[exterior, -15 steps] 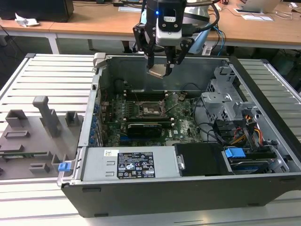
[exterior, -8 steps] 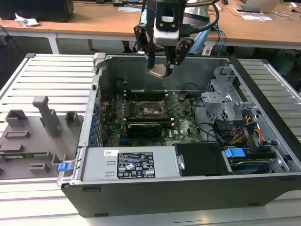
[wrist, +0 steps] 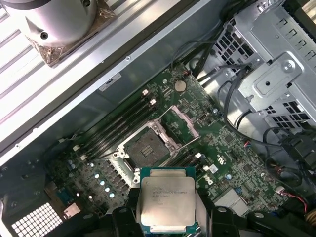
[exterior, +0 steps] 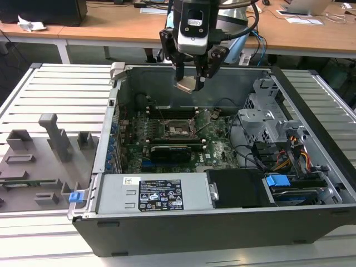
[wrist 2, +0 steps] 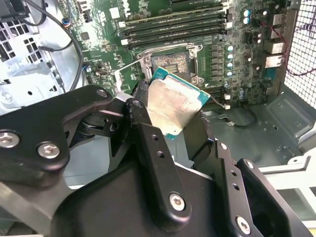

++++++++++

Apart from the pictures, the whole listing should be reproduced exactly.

[exterior, -15 steps] 
[exterior, -8 steps] 
[wrist, +0 steps] 
[exterior, +0 steps] 
[wrist 2, +0 steps] 

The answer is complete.